** Opening STORED DATA block **

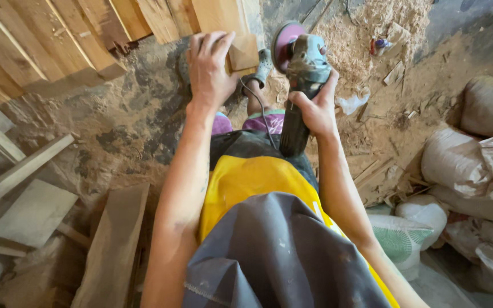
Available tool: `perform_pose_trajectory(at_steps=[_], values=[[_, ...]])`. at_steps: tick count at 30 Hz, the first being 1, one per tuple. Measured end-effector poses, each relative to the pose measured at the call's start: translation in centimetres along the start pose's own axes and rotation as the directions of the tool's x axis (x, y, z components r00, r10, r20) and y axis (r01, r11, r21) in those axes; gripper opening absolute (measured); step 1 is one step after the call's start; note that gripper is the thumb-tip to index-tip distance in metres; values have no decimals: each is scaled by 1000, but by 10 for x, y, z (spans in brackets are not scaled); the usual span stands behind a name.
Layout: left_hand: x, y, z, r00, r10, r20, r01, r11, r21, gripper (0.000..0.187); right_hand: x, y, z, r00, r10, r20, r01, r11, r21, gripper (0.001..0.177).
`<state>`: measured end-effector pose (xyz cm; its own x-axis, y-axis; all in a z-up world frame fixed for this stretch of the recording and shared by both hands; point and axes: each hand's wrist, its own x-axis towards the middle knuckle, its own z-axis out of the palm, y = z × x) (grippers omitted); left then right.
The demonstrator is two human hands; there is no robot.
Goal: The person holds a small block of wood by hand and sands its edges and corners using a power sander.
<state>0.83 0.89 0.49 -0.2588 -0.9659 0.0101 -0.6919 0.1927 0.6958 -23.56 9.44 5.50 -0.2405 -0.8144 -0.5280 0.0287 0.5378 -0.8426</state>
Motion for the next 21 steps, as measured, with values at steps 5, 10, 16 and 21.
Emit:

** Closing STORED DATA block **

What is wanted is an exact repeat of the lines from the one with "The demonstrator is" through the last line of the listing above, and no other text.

**TASK ANSWER**.
The demonstrator is two human hands; there is no robot.
Goal: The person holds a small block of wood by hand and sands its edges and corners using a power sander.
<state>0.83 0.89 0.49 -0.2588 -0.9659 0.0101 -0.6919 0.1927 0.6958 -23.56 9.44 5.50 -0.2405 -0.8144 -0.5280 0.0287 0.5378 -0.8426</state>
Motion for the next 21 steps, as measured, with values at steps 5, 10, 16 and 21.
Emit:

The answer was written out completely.